Apr 012013


I am hearing more and more that people don’t know what’s in their data, what to ask of their data, especially how to get at what they need. There are both pleasant and ugly surprises lurking in the data. Here’s a story:


Sitting at Whole Foods over a casual lunch with a friend whom we’ll call Ted, I pasted his business data into an Excel pivot table and he gasped. In 90 seconds Ted had clear and unexpected evidence that a product line was doing far better than he thought.


His company provided the data buried in a few canned reports but, Ted thought the business intelligence was terrible because it doesn’t give useful reports like “product line month-over-month sales.” But all the information was in there. It just wasn’t on a silver platter.

Actually, he had something better than clean reports. He had a glorious data dump.

It was frikken easy to extract the information he wanted because his company was providing far more than he really needed in a bunch of rows and tables.

Is Ted stupid or lazy? No. Hardly. He just didn’t know what he didn’t know. He’s got Excel on his computer but just wasn’t aware of the power of the world’s #1 business intelligence tool.


Too many people are like Ted. The challenge is that they are good at a skill (baking, customer service, website development, graphic design, teaching, sales, etc.). They work their way up and eventually they’re leading people, responsible for a department and overwhelmed with data on spreadsheets that they don’t understand. We can only guess at the consequences.

Who’s lost a job, quit their job, faced a lawsuit, never got paid the right bonus, imagined a problem was bigger than it really was, missed golden opportunities or, spent hours sifting through data only to find nothing interesting? The outcomes may have been different if someone knew how to efficiently get at the right data.

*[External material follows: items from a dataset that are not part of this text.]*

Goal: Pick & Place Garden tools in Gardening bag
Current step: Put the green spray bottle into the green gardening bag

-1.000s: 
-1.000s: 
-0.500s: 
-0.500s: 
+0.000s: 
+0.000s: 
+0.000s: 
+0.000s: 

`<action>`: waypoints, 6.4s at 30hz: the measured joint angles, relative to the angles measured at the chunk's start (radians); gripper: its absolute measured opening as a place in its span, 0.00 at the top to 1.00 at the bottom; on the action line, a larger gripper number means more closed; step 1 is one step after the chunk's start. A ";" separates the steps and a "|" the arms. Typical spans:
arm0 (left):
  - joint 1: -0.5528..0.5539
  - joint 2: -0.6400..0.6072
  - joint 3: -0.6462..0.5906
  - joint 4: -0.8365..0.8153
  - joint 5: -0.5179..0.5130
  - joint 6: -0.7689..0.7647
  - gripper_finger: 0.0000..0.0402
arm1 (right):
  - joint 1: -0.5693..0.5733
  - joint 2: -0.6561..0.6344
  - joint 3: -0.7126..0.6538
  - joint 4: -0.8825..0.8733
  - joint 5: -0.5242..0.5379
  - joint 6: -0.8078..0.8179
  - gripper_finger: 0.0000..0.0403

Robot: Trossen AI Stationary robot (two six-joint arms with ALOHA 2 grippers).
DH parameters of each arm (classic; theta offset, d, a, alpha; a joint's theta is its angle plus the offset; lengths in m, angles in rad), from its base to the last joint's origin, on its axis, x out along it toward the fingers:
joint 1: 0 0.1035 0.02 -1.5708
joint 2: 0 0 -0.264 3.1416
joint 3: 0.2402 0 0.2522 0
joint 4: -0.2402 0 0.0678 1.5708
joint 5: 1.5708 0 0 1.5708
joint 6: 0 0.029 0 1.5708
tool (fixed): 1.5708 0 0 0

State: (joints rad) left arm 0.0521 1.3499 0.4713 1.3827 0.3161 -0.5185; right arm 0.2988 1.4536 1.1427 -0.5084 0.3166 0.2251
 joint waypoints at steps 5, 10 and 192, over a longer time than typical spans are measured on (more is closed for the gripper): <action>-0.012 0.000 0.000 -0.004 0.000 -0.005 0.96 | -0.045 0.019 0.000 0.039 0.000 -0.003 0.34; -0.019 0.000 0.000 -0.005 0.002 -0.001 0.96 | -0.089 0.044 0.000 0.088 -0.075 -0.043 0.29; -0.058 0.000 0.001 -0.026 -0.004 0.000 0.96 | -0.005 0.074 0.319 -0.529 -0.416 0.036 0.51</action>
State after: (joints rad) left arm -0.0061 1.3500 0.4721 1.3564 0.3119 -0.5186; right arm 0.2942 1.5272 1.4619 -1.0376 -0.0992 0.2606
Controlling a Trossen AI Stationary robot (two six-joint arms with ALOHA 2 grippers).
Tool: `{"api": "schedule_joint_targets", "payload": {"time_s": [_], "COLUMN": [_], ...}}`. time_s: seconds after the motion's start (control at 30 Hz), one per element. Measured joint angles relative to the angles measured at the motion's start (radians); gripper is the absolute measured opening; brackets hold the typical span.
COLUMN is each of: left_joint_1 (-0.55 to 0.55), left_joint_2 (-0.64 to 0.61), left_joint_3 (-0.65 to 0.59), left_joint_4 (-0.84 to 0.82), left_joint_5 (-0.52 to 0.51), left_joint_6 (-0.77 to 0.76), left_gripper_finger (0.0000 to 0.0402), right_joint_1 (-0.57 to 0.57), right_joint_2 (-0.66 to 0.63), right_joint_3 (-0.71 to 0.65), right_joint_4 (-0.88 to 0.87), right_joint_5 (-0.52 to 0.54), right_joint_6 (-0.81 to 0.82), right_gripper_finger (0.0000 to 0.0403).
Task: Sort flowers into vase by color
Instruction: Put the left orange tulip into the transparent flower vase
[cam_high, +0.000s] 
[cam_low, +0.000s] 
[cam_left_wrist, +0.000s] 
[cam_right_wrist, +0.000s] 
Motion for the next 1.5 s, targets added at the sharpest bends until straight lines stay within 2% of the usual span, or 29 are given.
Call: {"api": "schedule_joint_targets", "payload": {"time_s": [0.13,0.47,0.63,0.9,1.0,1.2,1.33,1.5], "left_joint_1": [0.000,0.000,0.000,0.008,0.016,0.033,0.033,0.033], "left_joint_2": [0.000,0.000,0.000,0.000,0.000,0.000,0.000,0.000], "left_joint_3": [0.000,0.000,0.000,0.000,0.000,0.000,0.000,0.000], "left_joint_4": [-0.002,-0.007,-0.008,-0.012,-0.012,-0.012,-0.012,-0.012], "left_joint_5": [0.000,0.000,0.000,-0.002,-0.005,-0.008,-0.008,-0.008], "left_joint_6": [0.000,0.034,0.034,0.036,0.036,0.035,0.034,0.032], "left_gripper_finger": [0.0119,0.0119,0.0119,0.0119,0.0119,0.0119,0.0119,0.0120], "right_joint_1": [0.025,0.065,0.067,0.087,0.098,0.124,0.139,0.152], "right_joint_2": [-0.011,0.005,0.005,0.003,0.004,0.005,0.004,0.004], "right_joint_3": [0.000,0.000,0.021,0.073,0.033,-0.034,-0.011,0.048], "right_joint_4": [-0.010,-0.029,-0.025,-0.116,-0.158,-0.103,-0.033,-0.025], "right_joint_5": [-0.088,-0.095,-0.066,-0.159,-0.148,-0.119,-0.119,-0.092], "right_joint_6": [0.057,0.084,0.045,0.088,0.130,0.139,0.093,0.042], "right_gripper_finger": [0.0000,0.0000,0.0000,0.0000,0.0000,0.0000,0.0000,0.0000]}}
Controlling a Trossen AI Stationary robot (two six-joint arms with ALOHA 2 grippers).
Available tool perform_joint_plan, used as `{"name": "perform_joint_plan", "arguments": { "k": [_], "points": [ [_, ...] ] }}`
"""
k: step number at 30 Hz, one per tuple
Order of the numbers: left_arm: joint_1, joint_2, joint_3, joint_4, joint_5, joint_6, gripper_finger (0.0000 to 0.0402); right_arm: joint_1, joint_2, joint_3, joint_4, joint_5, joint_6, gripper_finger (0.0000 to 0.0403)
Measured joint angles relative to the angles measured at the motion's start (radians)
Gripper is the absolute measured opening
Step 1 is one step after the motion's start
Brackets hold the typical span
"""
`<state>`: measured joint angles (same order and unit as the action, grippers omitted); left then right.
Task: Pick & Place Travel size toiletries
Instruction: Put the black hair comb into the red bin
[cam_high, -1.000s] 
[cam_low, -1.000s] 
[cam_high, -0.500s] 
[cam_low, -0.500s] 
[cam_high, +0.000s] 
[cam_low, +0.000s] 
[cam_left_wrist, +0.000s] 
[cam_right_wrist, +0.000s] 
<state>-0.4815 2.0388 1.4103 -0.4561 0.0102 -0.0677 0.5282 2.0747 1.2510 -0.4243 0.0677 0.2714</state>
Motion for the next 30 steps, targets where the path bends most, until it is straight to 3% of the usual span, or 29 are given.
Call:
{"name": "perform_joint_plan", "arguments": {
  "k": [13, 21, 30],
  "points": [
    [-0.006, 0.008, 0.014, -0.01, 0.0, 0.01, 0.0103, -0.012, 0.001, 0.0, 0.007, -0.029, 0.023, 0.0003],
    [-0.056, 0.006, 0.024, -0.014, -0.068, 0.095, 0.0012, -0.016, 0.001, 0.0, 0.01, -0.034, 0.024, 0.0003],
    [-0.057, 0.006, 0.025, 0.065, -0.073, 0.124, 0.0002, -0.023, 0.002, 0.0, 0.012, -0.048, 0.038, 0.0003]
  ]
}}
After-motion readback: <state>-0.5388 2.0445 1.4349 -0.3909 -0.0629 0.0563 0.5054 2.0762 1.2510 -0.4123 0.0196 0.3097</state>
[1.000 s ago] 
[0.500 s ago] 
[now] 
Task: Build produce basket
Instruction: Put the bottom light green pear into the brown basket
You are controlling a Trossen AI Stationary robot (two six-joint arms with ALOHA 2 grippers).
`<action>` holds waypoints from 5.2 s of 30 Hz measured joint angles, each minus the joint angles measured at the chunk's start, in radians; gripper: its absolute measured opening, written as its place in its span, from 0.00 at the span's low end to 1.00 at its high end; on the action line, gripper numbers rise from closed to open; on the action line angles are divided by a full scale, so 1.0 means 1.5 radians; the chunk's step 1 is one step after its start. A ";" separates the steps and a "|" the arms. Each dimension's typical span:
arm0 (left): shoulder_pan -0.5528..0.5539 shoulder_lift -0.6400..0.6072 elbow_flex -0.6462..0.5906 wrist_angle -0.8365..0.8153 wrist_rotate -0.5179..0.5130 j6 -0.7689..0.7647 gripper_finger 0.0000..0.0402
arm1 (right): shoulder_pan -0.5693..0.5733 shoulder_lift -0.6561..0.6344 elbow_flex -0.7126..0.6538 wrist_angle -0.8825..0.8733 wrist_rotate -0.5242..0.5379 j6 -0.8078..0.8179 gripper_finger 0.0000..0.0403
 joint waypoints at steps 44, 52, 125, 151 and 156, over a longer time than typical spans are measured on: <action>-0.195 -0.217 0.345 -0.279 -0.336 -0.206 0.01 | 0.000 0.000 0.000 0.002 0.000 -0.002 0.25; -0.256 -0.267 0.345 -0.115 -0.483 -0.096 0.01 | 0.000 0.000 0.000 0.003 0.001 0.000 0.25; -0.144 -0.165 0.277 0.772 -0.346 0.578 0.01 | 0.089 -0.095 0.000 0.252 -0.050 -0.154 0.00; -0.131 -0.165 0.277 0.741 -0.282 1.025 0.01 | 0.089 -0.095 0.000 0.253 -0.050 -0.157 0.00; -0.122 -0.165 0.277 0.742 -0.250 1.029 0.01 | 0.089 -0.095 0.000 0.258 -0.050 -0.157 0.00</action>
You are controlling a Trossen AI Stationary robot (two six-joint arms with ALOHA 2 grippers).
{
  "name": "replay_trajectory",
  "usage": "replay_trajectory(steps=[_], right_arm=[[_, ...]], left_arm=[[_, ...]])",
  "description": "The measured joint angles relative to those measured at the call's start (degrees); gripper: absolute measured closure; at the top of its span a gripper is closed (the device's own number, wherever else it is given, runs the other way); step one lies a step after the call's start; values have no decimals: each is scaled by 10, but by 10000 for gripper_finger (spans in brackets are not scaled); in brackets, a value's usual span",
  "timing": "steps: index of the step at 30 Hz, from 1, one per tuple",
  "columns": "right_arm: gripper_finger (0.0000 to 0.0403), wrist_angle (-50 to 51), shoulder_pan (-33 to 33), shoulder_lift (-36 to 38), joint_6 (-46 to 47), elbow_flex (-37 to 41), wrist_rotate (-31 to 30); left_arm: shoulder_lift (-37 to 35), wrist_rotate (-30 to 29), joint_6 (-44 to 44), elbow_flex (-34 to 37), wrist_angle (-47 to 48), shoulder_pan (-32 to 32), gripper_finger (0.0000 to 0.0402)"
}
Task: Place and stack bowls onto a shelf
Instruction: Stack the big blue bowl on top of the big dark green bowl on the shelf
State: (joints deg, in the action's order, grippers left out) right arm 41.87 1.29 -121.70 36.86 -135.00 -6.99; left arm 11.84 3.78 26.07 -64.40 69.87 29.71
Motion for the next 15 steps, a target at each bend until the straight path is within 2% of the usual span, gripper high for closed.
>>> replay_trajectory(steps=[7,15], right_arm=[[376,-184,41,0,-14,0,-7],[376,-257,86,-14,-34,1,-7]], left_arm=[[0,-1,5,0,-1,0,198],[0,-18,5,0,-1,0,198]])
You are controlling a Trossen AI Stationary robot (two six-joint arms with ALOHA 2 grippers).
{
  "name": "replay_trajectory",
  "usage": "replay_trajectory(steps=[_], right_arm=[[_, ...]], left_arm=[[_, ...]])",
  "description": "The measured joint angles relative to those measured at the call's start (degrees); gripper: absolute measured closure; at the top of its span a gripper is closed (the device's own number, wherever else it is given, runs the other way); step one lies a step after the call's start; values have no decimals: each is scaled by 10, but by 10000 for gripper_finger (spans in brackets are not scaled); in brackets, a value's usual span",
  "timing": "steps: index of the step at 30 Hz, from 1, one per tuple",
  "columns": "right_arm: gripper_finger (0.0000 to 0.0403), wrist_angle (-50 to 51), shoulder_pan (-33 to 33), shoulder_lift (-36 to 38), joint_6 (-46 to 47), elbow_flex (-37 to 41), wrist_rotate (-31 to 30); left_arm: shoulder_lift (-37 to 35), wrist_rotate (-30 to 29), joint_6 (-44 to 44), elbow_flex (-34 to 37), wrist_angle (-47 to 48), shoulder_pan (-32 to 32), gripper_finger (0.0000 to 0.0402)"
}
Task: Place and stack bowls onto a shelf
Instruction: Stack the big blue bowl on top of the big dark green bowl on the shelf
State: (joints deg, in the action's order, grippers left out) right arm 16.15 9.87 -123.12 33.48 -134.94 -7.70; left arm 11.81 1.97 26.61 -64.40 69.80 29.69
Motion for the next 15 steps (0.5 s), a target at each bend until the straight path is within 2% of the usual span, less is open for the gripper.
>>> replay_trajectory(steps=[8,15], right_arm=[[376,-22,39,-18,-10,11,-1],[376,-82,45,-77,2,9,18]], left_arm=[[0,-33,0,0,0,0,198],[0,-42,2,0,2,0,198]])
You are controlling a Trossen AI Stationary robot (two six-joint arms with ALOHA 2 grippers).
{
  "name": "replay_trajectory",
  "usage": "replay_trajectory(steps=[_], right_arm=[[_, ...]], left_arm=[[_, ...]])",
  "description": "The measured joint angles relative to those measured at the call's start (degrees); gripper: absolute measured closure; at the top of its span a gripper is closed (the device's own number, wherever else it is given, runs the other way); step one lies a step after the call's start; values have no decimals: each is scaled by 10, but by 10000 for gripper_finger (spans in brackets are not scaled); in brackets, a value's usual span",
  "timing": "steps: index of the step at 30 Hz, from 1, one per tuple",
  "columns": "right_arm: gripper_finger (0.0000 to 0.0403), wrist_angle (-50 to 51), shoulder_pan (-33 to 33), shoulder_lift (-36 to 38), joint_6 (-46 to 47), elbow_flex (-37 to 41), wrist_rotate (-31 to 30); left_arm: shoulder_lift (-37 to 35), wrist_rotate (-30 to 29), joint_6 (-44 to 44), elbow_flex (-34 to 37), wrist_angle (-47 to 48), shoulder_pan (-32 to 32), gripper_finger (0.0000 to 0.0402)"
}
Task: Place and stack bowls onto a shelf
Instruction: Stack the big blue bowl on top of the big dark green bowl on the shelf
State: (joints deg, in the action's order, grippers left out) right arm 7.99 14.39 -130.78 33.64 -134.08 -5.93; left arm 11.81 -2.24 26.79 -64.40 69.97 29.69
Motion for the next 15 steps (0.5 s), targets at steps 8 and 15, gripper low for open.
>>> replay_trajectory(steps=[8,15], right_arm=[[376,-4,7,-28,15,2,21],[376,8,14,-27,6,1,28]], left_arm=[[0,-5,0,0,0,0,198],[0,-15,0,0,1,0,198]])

The information is in the data dump. The challenge is in getting at it.


Why do I stress “get at” the data? Often, the analysis isn’t a big deal. For small businesses, and departments within large companies, we don’t a convo about “big data.” No. We ask: How are sales trending? How is our productivity? They’re either going up, down or remaining flat. Period. Analysis gets hard when you want to forecast or if you want to get super-specific or of you do have crazy amounts of granular data to piece together. But most of us don’t have such problems. (Remember Ted and the 90 seconds it took to get his company’s provided data. 90 seconds, make a pivot table and WHAM! Suddenly he’s got new possibilities.)

The problem is in getting at what you want to see. Example:

  • Data Dump A: transactions listed by transaction ID, date and time.
  • Data Dump B: Customer Service Reps and their transactions.
  • How do you match up these reports to figure out who are the reps most experienced with your top 3 accounts? Who are the top 2 reps who make the least mistakes processing orders for those 3 accounts?

It’s all quite easy if-and-only-if a person is aware of the tools. Alas, managers just give up. They guess. They scream at the whole department about mistakes. They look like incompetent boobs in front if their executive bosses. They work long hours cutting-&-pasting their way to needed answers that feed critical decisions.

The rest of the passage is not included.